I don’t have problems. I don’t think most people have real problems (other than health issues and death)

We could spend time arguing about whether this is true. But I think it’s more important to ask: “is it useful to think like a fox?”

“I can solve anything” produces outcomes. “Life is out of my control” produces cope. Even if both are partially true, only one is useful

When you actually write out the details, 90% of “problems” turn into a checklist. And once it’s a checklist, you can hand it to someone else: To a person. To a system. To AI

Problem or Fog?

A problem has edges:

A) Where you are now
B) Where you want to be
C) The constraints you can’t ignore

If you can’t name these, then you don’t have a problem, you have fog. And a fog feels heavy because it has no edges, so there’s nothing to grab

It sounds like:

  • “I need to scale”

  • “Ads aren’t working”

  • “My onboarding sucks”

  • “I want to integrate AI”

  • “I need a better brand”

These are assumptions. Split assumptions from facts:

  • D30 retention is 8%

  • Activation rate is 22%

  • Most churn notes mention “too complex”

  • Time-to-value median is 2 days

Most businesses owners don’t fail because they’re lazy, unlucky, or untalented.
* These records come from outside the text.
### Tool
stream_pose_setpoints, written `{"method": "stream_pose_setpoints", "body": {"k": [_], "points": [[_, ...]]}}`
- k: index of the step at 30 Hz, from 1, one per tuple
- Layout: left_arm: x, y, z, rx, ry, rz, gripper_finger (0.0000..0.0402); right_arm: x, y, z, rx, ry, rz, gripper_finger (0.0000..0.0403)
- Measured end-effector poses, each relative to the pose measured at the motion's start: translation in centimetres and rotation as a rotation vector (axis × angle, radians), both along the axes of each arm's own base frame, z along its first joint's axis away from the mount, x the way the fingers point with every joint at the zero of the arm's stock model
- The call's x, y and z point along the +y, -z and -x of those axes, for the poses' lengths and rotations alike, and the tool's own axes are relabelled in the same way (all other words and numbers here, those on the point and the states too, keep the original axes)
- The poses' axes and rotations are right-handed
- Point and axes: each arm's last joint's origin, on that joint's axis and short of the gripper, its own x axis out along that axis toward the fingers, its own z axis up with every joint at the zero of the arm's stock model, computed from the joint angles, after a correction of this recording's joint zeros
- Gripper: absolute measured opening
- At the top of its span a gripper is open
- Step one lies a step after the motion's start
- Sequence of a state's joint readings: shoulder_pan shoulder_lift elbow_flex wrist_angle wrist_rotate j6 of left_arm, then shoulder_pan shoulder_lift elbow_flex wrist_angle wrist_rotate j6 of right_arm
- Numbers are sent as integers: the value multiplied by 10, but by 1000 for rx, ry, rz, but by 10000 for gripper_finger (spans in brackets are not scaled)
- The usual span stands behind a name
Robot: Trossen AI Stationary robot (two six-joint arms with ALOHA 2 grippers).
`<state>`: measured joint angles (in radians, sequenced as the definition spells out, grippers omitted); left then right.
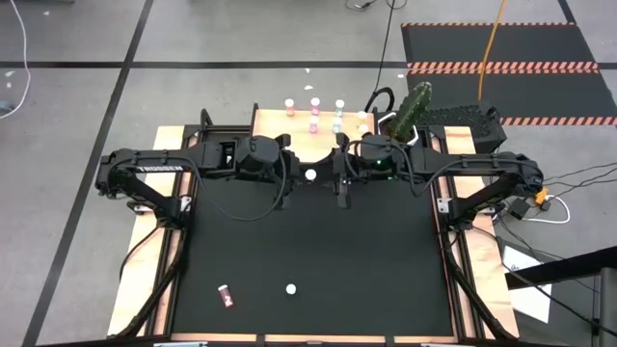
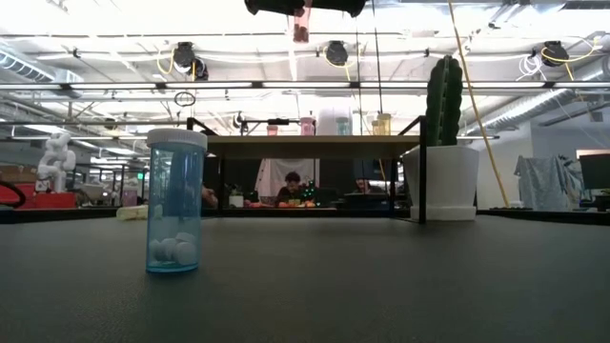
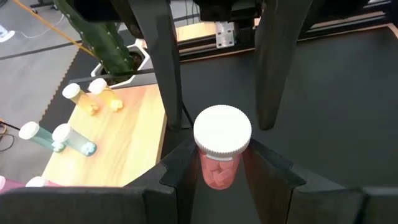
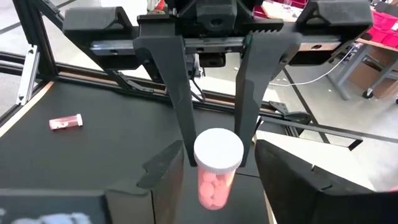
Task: Pick and place medicine bottles onto shelf by color
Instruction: Put the top red pill bottle on the shelf aligned with the other red pill bottle
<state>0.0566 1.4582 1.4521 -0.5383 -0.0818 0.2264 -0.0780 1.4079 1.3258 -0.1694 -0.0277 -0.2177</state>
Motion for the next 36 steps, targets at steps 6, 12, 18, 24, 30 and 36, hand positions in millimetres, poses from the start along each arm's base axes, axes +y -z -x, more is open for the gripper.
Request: {"method": "stream_pose_setpoints", "body": {"k": [6, 12, 18, 24, 30, 36], "points": [[0, -1, 0, -8, 1, -3, 131, 0, 3, -4, 0, 1, -8, 173], [0, 0, 0, 5, 3, -6, 131, -1, 6, -7, 3, 7, -21, 155], [1, 1, 1, 7, -29, 14, 131, -1, 6, -7, 1, 14, -41, 123], [2, 1, 1, 4, -56, 43, 132, -1, 6, -7, 1, 19, -46, 107], [10, 0, 10, 31, -171, 58, 136, -8, 4, -7, -17, 49, -41, 122], [19, -7, 43, 118, -354, 9, 182, -27, -5, -9, -129, 50, -72, 124]]}}
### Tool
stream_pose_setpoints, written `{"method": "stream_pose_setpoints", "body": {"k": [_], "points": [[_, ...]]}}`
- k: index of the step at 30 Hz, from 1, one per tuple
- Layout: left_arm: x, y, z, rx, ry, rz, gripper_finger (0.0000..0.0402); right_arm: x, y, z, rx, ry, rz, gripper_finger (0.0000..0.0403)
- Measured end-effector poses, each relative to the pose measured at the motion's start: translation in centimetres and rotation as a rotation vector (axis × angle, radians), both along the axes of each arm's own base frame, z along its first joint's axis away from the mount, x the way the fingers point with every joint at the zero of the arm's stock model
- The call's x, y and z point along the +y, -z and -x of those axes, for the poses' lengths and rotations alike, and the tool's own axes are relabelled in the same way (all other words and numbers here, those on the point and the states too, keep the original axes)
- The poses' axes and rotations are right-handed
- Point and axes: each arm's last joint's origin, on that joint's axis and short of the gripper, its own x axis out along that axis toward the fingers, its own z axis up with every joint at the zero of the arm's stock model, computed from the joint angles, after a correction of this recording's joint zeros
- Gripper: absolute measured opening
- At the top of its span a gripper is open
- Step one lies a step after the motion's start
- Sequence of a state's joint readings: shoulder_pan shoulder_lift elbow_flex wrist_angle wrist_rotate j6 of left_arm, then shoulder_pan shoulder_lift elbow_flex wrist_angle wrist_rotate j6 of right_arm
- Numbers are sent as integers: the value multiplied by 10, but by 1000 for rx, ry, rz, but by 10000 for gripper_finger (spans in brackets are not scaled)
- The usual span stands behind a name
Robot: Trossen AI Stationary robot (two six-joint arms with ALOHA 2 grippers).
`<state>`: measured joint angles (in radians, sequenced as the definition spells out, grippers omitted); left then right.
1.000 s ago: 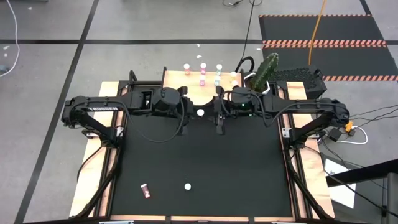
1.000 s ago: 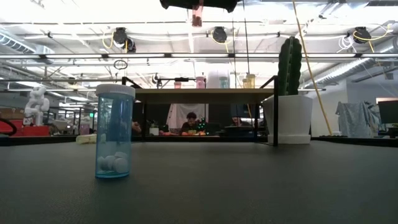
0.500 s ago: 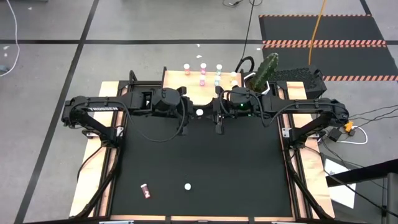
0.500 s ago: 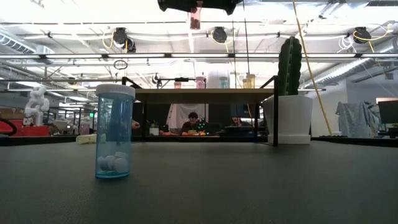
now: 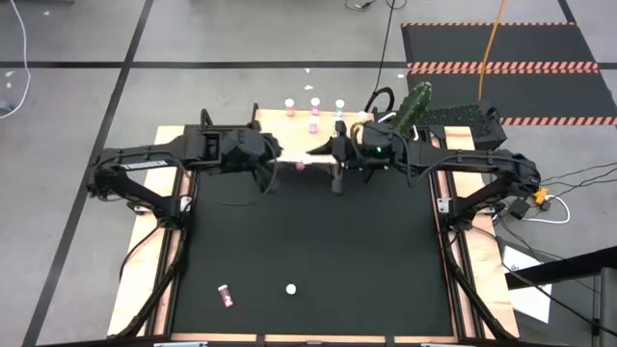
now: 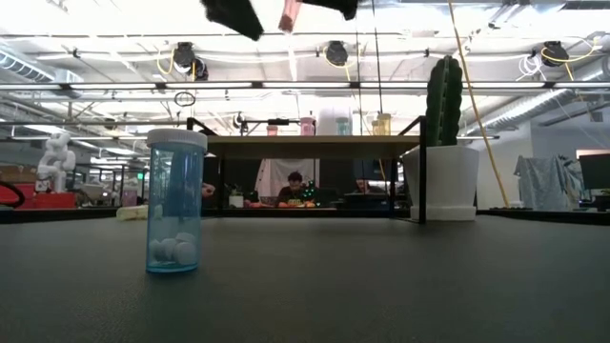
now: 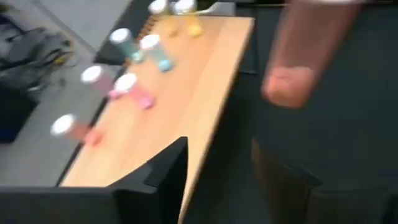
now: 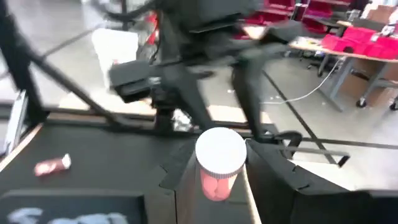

They fail because they’re acting on underspecified problems. And then they pile on tools, tactics, and “AI” on top of that ambiguity, wondering why nothing compounds

A sharp problem creates leverage. A vague problem creates motion without progress

Instead of assumptions, focus on facts first because:

Words are Fake

We pack a lot of details into one word. Instead of saying “round, sweet, red edible thing,” we say “apple”

Language uses shortcuts

Obviously we have to use these shortcuts to communicate, and it’s fine when the stakes are low

But shortcuts also delete details. And sometimes the deleted details are the whole issue

Example:

“I don’t want to start a business. It’s too risky.”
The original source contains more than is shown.